How AI Sees The World: A Glimpse into Computer Vision and Its Revolutionary Applications

8 min readOct 23, 2023

Making Computers See and Understand Like Us

Have you ever wondered how computers suddenly got this 'see-all-know-all' vibe? I did, and I'm here to explain it to you all! Before I bombard your mind with the complexity of computer vision, let's give some credit to us humans. We can spot a friend in a massive crowd or a favourite book on a cluttered shelf. Our minds are truly incredible at what we can accomplish through our eyes. Imagine if machines could do everything we can do. Spoiler: They can, and they're improving with innovation. Consider this: Every advancement in machine perception trickles down into applications you use daily, from your smartphone's camera to augmented reality games. As machines learn to see, your virtual and real worlds merge in ways previously confined to science fiction.

What is Computer Vision?

Computer vision seeks to recreate our own eyes in machines. But when combined with artificial intelligence's raw computational strength and pattern recognition abilities, it transforms into a supercharged version of 'sight.' I have used computer vision and AI to make a presentation clicker using only my hands and nothing else. Imagine the multitude of physical tasks in your life being simplified or enhanced through gestures alone, from controlling your home's lights to navigating a virtual environment.

Example of Computer Vision and AI working together

From Neurons to Neural Networks

Our human visual process is spectacular. Light enters our eyes, processed through intricate neural pathways and BOOM. We recognize our surroundings. For machines, the process is different; the task starts with pixels from an image. Enter neural networks, specifically Convolutional Neural Networks (CNNs), which have taken computer vision tasks by storm. If we need to process videos or live camera feeds, we process each captured video frame through a model. This uses much computing power, like the hardware in self-driving cars. As we break down this process, you'll begin to appreciate the complex intelligence behind the convenience of innovations soon to surround you. Whether shopping with augmented reality or hopping into an autonomous taxi, this neural wizardry will be at its core.

Understanding the Core Components of Convolutional Neural Networks (CNNs)

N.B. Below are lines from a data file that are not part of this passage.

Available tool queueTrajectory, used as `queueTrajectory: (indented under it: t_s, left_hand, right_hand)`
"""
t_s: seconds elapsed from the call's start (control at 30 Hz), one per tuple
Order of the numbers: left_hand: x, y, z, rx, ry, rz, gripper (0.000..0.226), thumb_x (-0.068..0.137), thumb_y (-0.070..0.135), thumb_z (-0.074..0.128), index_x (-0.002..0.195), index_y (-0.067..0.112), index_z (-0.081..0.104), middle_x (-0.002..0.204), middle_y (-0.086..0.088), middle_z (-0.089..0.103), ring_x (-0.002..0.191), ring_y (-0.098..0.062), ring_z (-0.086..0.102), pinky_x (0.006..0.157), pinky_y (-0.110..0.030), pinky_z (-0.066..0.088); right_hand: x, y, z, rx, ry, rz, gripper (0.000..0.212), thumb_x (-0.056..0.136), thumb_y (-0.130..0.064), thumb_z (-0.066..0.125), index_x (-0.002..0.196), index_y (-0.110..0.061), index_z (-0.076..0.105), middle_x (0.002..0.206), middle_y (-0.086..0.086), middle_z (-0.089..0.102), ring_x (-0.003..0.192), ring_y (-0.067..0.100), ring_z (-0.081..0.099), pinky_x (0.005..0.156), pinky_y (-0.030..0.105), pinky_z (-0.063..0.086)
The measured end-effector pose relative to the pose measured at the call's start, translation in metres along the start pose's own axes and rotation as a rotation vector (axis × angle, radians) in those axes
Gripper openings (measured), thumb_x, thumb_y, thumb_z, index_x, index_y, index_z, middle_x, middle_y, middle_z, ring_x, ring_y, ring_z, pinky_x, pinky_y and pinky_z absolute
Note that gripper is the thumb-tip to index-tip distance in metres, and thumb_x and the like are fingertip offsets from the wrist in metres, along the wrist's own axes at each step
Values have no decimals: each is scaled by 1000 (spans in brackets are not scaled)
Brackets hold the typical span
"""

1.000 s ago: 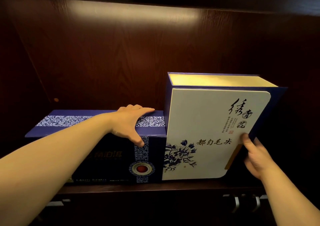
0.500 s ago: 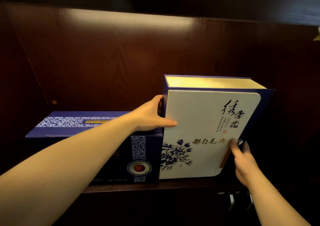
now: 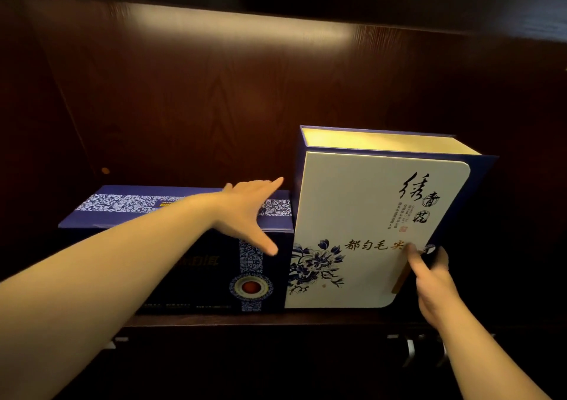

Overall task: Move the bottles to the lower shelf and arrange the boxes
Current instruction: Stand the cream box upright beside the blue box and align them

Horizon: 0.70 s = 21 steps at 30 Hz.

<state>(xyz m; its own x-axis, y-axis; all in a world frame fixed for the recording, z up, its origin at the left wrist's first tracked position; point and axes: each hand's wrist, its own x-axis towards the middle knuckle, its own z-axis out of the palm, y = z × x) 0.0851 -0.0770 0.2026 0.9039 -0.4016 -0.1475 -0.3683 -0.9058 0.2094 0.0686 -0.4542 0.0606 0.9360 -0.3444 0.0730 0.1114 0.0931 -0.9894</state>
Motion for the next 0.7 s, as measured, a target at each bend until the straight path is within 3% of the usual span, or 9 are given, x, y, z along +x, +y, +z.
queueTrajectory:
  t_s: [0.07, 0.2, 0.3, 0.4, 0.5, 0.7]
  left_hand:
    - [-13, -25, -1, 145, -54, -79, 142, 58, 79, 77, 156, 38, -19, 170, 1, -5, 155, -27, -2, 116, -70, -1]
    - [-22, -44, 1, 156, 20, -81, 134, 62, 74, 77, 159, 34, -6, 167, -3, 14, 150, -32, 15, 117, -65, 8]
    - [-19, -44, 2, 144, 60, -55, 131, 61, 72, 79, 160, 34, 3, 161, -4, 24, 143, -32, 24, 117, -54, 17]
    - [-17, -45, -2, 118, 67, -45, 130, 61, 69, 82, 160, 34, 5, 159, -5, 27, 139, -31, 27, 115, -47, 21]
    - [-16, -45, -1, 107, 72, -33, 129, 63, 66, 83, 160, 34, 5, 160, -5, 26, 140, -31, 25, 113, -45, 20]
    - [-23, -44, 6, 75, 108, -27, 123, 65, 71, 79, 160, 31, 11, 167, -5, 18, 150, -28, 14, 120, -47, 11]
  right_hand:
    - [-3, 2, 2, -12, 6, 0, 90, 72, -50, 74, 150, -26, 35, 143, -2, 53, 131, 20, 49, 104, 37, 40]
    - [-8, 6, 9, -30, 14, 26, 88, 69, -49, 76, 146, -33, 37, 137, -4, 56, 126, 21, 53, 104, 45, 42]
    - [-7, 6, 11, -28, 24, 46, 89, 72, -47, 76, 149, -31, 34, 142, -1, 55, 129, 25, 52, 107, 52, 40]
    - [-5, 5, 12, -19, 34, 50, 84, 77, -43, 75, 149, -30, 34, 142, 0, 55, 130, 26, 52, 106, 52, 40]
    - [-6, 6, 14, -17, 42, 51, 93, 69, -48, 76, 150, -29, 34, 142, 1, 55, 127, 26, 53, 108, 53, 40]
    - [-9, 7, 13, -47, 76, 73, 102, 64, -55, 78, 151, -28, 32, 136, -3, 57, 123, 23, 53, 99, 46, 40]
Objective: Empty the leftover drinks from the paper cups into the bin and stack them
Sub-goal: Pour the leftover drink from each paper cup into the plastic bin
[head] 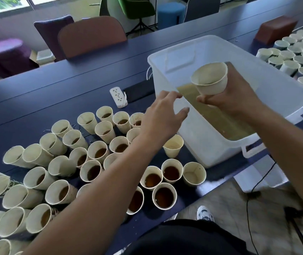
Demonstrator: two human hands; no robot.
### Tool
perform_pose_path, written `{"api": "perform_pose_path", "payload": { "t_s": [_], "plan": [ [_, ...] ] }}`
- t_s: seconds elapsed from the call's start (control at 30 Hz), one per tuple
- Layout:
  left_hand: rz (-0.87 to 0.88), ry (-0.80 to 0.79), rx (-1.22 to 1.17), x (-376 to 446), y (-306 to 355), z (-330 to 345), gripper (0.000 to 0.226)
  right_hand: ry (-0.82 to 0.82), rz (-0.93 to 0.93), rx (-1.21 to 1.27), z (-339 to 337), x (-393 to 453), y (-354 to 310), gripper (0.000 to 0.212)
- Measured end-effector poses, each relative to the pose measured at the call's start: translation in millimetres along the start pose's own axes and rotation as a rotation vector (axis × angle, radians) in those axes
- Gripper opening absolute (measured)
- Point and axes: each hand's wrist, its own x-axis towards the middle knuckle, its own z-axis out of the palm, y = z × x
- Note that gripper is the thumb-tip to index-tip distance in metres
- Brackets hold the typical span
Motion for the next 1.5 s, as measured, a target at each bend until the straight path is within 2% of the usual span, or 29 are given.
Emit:
{"api": "perform_pose_path", "payload": {
  "t_s": [0.2, 0.33, 0.7, 1.13, 1.5],
  "plan": [
    [-0.033, -0.093, 0.1, 9, 4, 14, 0.072, -0.061, 0.102, -0.143, -1, 13, 43, 0.074],
    [-0.057, -0.186, 0.157, 9, 2, 21, 0.081, -0.078, 0.143, -0.164, 5, 12, 56, 0.07],
    [-0.057, -0.246, 0.218, 13, -3, 22, 0.082, -0.098, 0.175, -0.183, 14, 12, 53, 0.064],
    [-0.059, -0.251, 0.205, 19, -4, 20, 0.083, -0.124, 0.02, -0.655, 18, 12, 54, 0.063],
    [-0.061, -0.237, 0.187, 20, -4, 19, 0.083, -0.113, -0.09, -0.753, 21, 12, 61, 0.054]
  ]
}}
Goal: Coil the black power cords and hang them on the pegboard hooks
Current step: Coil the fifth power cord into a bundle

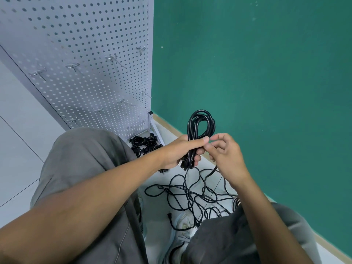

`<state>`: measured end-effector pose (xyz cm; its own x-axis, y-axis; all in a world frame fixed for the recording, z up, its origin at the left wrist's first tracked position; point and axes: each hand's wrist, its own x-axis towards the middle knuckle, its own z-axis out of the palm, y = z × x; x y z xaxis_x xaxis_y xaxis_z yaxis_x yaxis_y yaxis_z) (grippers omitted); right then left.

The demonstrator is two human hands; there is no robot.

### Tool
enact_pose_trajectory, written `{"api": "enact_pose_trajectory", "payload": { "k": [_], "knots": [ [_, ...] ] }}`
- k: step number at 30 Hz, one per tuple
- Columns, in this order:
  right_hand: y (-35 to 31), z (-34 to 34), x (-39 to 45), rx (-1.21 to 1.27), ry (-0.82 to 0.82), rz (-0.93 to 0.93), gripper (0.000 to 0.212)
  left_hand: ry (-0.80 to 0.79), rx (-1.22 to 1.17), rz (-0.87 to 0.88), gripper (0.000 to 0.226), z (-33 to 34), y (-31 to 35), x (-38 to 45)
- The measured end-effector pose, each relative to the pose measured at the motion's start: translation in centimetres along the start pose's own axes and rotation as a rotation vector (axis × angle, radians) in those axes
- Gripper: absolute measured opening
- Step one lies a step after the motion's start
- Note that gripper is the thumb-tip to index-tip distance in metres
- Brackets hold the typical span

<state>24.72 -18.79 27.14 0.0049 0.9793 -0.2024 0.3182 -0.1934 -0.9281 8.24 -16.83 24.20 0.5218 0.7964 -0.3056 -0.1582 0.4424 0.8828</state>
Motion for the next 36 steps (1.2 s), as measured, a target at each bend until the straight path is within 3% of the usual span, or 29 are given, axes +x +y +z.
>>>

1. Convolutional Layers: Remember the last time you put on those fancy glasses, and the world seemed sharper? That's what convolutional layers are for computers. Convolutional layers utilize filters to extract distinct features from each pixel in the image. Moving across the picture, these layers can identify edges, textures, and other patterns.

2. Pooling Layers: These layers play a crucial role in downsizing the spatial dimensions of the processed image. Picture it as the study notes for your upcoming exam. You don't want to waste your energy reading the textbook to study, so you create study notes to make it more efficient. Well, that's exactly what computers do. By doing so, they retain only the most salient features, making the network more efficient and reducing the computational burden.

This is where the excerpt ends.